Logo Platform
logo amplifiers simplified

[Discussion] The 2nd X: Expanding

Reply
Copied to clipboard!
12 years ago
May 26, 2012, 9:39:33 PM
The game does need some sort of REX inhibitor. The best ones (at least to me) are the ones that make new colonies run at a significant loss until they grow enough and a significant penalty at the imperial level based on the size of the empire. The current penalties based on empire size are just woefully inadequate.

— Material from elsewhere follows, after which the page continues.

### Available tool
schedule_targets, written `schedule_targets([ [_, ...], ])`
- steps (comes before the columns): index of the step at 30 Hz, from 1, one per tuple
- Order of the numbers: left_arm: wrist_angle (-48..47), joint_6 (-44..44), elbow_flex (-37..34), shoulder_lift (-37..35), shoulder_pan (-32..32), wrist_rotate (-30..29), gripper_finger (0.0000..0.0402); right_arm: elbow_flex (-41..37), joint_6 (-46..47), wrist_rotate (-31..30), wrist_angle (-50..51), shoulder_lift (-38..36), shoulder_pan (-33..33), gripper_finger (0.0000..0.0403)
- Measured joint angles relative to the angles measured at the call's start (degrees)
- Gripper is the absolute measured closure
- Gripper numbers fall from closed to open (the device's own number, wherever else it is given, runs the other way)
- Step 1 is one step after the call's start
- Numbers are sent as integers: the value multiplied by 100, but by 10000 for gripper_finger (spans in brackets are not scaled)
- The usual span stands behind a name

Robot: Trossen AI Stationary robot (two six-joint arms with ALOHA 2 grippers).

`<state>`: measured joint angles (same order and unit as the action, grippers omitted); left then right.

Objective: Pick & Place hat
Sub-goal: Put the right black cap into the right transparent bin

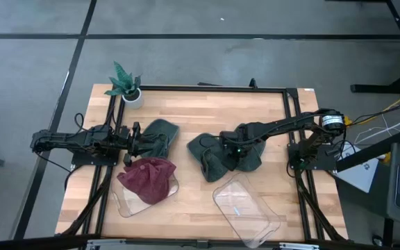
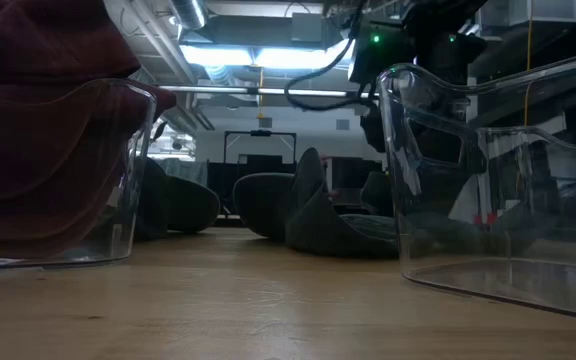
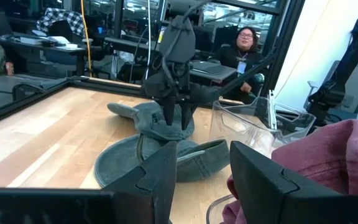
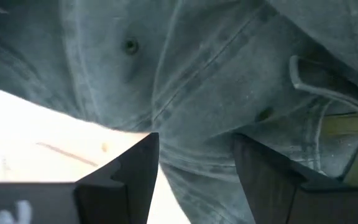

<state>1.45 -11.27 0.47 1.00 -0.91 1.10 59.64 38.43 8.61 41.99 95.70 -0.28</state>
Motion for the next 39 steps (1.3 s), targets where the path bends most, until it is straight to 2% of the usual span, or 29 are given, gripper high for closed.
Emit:
schedule_targets([
  [8, 2, 1, 0, 0, -1, -1, 258, 0, -191, -3, -220, 558, 54, 198],
  [14, 2, 0, 0, 2, 0, -2, 258, 8, -441, -321, -418, 617, 55, 206],
  [17, 0, 2, 0, 0, 0, 0, 258, 7, -463, -406, -427, 618, 11, 236],
  [23, 2, 1, 0, 1, -1, 0, 258, 7, -460, -445, -544, 625, -64, 331],
  [27, 2, 1, 0, 0, -1, 0, 258, 2, -455, -253, -608, 601, -136, 386],
  [34, 2, 2, 0, 0, -1, 0, 258, 89, -261, 144, -639, 349, -362, 365],
  [39, 2, 0, 0, 0, -2, 0, 258, 168, -132, 415, -648, 58, -498, 389],
])
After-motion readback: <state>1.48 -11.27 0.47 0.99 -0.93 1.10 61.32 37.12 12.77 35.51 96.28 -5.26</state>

Beefing up pirates so they can invade a weak system, can spawn anywhere (affected by approval?) and can destroy system improvements if left alone could also help but puts more micro on the player.
0Send private message
12 years ago
May 26, 2012, 9:49:07 PM
@Zeneticus: I'm sorry but you are completely besides the point.

REX is broken in ES as it is now. The map size doesn't matter, the race doesn't matter you will always end up getting the best results when you expand as fast as possible. Look at the reasons I give in my first post. In other 4X games you have to sacrifice something when you REX (because it will put you in a very very strong position later in the game because of all the cities/planets you have). In ES you don't sacrifice anything its the other way round you get more rewards the more land you grab. Having more diplomacy wont change that.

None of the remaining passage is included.